Real Stories, Real Impact
One Reddit user, "BlackMedStudent," writes: "I’m a medical student with the high-risk genotype. I check my blood pressure every week. I get my urine tested every year. The knowledge scares me - but it also gives me power. I’m not waiting to find out if I’ll get sick. I’m doing something about it." Another user on the National Kidney Foundation forum said: "My doctor told me I had a 1 in 5 chance of kidney failure. That’s not a guarantee - but it’s enough to change my life." These aren’t just statistics. They’re real people living with uncertainty - and choosing to act.
Is APOL1 testing covered by insurance?
Most insurance plans do not routinely cover APOL1 testing unless there’s a clear clinical reason - like unexplained kidney disease or being considered as a living kidney donor. Out-of-pocket costs range from $250 to $450. Some labs offer payment plans or financial aid programs.
Can I pass APOL1 risk to my children?
Yes. APOL1 risk follows a recessive pattern. If both parents carry one risk variant, each child has a 25% chance of inheriting two copies (high-risk), a 50% chance of carrying one copy (low-risk carrier), and a 25% chance of having no risk variants. Genetic counseling is recommended before planning a family if you have a high-risk result.

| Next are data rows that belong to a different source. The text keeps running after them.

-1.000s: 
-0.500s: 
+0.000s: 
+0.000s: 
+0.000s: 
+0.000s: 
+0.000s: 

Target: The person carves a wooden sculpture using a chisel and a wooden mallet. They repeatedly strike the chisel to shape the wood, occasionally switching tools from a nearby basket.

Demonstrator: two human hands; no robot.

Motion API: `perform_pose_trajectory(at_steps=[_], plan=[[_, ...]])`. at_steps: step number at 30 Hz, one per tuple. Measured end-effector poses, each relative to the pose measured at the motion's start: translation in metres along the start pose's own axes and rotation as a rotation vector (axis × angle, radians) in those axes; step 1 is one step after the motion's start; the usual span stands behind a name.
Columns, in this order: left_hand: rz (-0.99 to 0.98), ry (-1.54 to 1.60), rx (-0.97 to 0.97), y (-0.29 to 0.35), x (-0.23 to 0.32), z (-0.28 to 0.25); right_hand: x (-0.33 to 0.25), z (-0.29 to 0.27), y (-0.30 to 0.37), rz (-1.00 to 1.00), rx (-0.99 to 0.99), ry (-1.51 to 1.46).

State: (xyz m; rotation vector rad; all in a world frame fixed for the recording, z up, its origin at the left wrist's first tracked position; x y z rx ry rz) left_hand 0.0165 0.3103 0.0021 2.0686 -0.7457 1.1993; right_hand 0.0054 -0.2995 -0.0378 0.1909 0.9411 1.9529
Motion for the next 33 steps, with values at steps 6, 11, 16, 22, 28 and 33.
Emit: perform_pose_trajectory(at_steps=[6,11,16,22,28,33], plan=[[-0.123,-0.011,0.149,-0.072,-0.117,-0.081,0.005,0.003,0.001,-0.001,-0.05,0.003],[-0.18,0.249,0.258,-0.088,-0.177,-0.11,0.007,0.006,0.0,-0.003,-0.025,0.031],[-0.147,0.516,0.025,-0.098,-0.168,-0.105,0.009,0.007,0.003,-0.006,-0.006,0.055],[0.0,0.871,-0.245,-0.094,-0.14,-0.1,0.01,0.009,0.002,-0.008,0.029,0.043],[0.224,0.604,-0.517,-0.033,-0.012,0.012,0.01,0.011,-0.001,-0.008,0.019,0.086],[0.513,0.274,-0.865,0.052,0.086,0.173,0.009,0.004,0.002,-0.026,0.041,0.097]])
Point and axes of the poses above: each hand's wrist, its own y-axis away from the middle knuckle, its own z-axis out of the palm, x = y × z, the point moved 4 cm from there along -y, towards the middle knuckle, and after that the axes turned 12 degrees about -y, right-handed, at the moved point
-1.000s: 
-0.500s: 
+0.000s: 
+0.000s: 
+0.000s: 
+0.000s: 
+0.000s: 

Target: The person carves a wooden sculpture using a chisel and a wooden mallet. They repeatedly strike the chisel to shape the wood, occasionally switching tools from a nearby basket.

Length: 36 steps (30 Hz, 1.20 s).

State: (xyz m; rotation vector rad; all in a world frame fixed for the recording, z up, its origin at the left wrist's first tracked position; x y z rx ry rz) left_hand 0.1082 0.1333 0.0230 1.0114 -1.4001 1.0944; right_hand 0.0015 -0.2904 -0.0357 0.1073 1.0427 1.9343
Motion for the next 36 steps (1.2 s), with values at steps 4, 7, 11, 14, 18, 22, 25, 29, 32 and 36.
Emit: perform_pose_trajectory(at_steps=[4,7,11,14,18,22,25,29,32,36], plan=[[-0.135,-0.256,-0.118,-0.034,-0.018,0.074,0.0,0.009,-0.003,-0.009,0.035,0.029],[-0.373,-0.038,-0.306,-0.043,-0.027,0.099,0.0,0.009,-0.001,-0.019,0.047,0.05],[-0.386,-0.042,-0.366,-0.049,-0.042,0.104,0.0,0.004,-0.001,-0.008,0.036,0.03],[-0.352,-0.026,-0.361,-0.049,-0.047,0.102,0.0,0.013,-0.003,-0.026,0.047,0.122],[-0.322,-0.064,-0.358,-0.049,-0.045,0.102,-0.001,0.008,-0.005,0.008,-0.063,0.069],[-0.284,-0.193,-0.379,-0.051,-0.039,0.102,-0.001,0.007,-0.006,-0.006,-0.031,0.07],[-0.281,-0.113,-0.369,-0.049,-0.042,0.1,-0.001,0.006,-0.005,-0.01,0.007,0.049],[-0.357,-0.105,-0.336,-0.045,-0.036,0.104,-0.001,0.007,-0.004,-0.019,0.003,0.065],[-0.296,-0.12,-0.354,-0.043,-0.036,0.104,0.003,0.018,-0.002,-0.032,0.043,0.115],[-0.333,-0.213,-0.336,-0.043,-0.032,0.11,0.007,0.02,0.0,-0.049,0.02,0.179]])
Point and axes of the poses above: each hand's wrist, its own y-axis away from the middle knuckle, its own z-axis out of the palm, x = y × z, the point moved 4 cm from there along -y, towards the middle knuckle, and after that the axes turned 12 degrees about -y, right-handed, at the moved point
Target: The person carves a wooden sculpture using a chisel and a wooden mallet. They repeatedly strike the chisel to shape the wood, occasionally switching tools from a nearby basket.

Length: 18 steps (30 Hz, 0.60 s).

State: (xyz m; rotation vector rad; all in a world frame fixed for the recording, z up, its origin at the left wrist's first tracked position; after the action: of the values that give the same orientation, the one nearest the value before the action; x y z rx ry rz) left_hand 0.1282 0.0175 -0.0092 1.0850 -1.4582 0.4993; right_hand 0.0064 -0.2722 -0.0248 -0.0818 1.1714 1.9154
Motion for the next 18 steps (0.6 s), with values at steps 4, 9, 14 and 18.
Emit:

Does having APOL1 risk mean I’ll definitely get kidney failure?
No. Only about 15% to 20% of people with two high-risk variants develop kidney disease in their lifetime. Most never do. The gene increases risk - it doesn’t guarantee disease. "Second hits" like infections, high blood pressure, or obesity are usually needed to trigger damage.
Why is APOL1 called an "unusual" disease gene?
It’s unusual because it evolved to protect against infection, not cause disease. It’s also ancestry-specific, has incomplete penetrance (most carriers don’t get sick), and follows a recessive pattern - unlike most inherited kidney disorders that are dominant and affect nearly everyone who carries the gene.
Are there any drugs to treat APOL1-related kidney disease?
Not yet approved - but promising. Vertex Pharmaceuticals’ drug VX-147 showed a 37% reduction in proteinuria in a 2023 trial, the first time a drug directly targeted the APOL1 protein. Phase 3 trials are underway. If successful, this could be the first treatment specifically for APOL1-mediated kidney disease.
Final Thoughts
APOL1 isn’t just another gene. It’s a window into how evolution shapes modern health. It shows us that what once saved lives - protection from a deadly parasite - can now put lives at risk in a different way. But knowledge changes outcomes. Testing, monitoring, and early action can delay or even prevent kidney failure. And with new drugs on the horizon, the future isn’t just about managing risk - it’s about stopping it before it starts.